Real-World Study of the Security of Educational Test Systems

Computer science education has a unique setting where students write code commonly automatically tested in so-called “test systems”. While best practices for sandboxing are known in the academic community, the security of real-world test systems remains unclear.

In this work, we evaluate the security of 11 real-world test systems from computer science university classes, including computer security classes. We studied these systems between October 2023 and February 2024 and provide a systematic overview of the typical approaches these systems follow. We identify 3 categories of systems: GitLab Runners with a Docker registry, GitLab Runners with custom pipelines, and entirely custom test systems that do not rely on a CI system as a basis. We identify 13 types of security issues, the most widely spread ones affecting 5-6 of the test systems in our analysis.
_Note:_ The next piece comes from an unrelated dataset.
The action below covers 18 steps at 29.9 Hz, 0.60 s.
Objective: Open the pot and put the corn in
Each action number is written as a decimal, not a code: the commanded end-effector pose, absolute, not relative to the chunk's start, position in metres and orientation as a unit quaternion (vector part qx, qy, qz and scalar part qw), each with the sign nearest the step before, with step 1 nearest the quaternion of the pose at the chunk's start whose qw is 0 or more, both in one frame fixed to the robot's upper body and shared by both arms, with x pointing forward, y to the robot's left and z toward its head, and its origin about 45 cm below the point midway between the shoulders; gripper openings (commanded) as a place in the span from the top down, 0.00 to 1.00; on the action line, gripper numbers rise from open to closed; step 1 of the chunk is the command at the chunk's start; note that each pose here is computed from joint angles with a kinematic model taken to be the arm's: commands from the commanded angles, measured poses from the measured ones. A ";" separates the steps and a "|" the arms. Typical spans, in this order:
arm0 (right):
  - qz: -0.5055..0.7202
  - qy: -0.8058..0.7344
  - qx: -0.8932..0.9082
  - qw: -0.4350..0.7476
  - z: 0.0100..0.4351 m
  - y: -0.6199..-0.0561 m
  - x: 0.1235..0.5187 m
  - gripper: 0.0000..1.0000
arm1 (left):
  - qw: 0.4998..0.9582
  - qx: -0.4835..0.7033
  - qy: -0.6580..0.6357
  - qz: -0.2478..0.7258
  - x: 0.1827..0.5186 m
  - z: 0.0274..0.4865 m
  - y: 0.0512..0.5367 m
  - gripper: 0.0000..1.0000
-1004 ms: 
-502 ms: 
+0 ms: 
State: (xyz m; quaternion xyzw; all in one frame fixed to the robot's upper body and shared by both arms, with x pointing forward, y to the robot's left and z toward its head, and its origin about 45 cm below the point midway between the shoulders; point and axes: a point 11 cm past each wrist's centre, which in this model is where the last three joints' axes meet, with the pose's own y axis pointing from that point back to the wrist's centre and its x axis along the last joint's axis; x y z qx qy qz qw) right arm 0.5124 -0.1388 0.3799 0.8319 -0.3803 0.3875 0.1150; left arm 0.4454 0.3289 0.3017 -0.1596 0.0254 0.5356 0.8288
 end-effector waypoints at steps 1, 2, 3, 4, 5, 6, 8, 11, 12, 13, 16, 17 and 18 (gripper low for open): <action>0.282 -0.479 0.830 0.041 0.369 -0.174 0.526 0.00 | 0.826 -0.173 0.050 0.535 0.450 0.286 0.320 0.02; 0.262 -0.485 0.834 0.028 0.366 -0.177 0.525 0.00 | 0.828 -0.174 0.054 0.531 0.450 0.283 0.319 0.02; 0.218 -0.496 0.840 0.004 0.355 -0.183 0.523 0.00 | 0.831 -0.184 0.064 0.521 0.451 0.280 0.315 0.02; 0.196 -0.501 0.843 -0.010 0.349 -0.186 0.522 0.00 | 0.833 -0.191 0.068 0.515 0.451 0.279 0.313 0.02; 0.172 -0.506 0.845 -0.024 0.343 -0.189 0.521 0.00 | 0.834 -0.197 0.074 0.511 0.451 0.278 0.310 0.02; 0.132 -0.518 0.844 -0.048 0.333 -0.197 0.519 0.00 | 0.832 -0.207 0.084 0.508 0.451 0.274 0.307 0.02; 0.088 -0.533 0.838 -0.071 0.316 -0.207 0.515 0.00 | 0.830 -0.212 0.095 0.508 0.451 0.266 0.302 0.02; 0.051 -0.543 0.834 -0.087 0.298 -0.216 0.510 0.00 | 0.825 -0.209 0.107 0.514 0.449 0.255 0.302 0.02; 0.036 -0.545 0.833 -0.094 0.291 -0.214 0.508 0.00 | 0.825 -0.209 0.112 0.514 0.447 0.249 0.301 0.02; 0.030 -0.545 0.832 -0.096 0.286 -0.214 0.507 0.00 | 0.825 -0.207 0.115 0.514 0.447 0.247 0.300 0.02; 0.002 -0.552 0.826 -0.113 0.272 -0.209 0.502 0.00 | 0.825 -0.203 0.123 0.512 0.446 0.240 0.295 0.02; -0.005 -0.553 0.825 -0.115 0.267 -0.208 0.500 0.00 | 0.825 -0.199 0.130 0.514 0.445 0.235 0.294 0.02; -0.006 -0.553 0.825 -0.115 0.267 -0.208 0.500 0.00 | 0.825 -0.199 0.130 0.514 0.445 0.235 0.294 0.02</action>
We practically show that all test systems in our analysis can be compromised and develop new techniques to exfiltrate secret and privileged information, including the use of side channels. We present 3 cases studies, demonstrating specific bypasses possible in these systems. Finally, in a user study, we assess the impact a potential breach together with the educators using these test systems. Our work shows that educational test systems are particularly critical, as a compromise can lead to the exposure of highly sensitive student and research data, and even embargoed vulnerabilities. Our results highlight that the real-world challenges to run and maintain secure test systems are not solved in practice. While we discuss best practices, our study reveals the need for new systematic security approaches to secure this very common type of software system.